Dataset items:

_____

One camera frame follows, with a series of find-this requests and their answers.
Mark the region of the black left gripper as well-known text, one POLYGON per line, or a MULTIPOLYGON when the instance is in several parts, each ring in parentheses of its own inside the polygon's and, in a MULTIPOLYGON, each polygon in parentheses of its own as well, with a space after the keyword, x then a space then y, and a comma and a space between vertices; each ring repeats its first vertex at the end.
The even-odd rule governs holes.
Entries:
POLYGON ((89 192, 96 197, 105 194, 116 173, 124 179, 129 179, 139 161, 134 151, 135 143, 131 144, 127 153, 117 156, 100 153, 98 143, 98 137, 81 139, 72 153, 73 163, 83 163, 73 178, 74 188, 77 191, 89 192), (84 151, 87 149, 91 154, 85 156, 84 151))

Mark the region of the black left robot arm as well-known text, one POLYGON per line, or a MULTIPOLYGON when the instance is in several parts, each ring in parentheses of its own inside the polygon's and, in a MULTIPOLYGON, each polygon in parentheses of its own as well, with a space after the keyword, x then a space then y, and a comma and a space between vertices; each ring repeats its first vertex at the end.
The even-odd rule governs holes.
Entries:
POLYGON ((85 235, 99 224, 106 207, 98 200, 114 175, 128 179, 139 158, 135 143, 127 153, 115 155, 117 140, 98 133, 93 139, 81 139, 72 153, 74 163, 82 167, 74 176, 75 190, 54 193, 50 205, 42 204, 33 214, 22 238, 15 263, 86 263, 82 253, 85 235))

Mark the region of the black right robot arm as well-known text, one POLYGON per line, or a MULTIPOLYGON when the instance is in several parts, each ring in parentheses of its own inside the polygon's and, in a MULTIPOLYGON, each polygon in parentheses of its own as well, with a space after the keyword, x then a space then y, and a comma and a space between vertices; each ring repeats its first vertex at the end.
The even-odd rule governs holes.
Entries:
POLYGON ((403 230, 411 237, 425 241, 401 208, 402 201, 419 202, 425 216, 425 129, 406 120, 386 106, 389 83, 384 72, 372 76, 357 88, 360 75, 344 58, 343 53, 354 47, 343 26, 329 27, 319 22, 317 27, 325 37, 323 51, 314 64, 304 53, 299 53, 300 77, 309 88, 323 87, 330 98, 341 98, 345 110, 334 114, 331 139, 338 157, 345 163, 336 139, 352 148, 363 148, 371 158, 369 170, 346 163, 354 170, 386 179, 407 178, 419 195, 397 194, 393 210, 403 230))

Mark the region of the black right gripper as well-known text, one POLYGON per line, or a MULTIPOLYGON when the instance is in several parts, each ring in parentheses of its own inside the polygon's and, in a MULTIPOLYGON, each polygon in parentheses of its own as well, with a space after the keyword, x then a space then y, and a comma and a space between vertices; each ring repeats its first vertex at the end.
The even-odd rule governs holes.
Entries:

_____

An exact copy of every record above is required.

Written response:
One camera frame follows, with a series of find-this requests and their answers.
Mark the region of the black left gripper as well-known text, one POLYGON per line, or a MULTIPOLYGON when the instance is in several parts, each ring in parentheses of its own inside the polygon's and, in a MULTIPOLYGON, each polygon in parentheses of its own as well, with a space after the keyword, x then a space then y, and a comma and a space between vertices; each ring repeats its first vertex at the end.
The even-odd rule governs holes.
Entries:
POLYGON ((89 192, 96 197, 105 194, 116 173, 124 179, 129 179, 139 161, 134 151, 135 143, 131 144, 127 153, 117 156, 100 153, 98 143, 98 137, 81 139, 72 153, 73 163, 83 163, 73 178, 74 188, 77 191, 89 192), (84 151, 87 149, 91 154, 85 156, 84 151))

Mark the region of the black left robot arm as well-known text, one POLYGON per line, or a MULTIPOLYGON when the instance is in several parts, each ring in parentheses of its own inside the polygon's and, in a MULTIPOLYGON, each polygon in parentheses of its own as well, with a space after the keyword, x then a space then y, and a comma and a space between vertices; each ring repeats its first vertex at the end.
The even-odd rule governs holes.
Entries:
POLYGON ((85 235, 99 224, 106 207, 98 200, 114 175, 128 179, 139 158, 135 143, 127 153, 115 155, 117 140, 98 133, 93 139, 81 139, 72 153, 74 163, 82 167, 74 176, 75 190, 54 193, 50 205, 42 204, 33 214, 22 238, 15 263, 86 263, 82 253, 85 235))

Mark the region of the black right robot arm as well-known text, one POLYGON per line, or a MULTIPOLYGON when the instance is in several parts, each ring in parentheses of its own inside the polygon's and, in a MULTIPOLYGON, each polygon in parentheses of its own as well, with a space after the keyword, x then a space then y, and a comma and a space between vertices; each ring repeats its first vertex at the end.
The even-odd rule governs holes.
Entries:
POLYGON ((403 230, 411 237, 425 241, 401 208, 402 201, 419 202, 425 216, 425 129, 406 120, 386 106, 389 83, 384 72, 372 76, 357 88, 360 75, 344 58, 343 53, 354 47, 343 26, 329 27, 319 22, 317 27, 325 37, 323 51, 314 64, 304 53, 299 53, 300 77, 309 88, 323 87, 330 98, 341 98, 345 110, 334 114, 331 139, 338 157, 345 163, 336 139, 352 148, 363 148, 371 158, 369 170, 346 163, 354 170, 386 179, 407 178, 419 195, 397 194, 393 210, 403 230))

Mark the region of the black right gripper as well-known text, one POLYGON per line, or a MULTIPOLYGON when the instance is in several parts, each ring in parentheses of its own inside the polygon's and, in a MULTIPOLYGON, each polygon in parentheses of its own as well, with a space after the keyword, x then a space then y, and a comma and a space between vertices; each ring repeats its first vertex at the end.
The even-odd rule governs holes.
Entries:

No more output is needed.